* THE PROBLEM: Go through the data below and transcribe it exactly. Omit the images.

=====

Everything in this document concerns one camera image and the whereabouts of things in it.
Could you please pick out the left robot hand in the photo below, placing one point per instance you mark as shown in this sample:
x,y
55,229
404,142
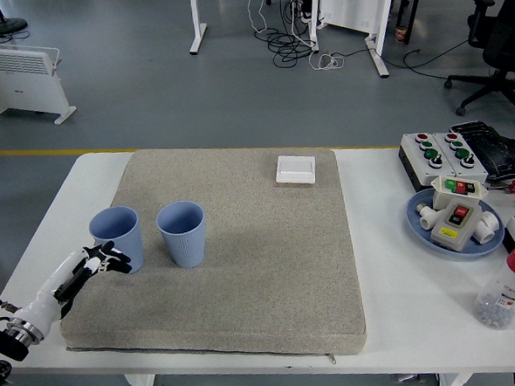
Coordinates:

=====

* WRITTEN RESPONSE:
Everything in this document concerns one camera image and the whereabouts of things in it.
Could you please pick out the left robot hand in the photo below, placing one point per instance you mark as shown in this sample:
x,y
55,229
404,142
Coordinates:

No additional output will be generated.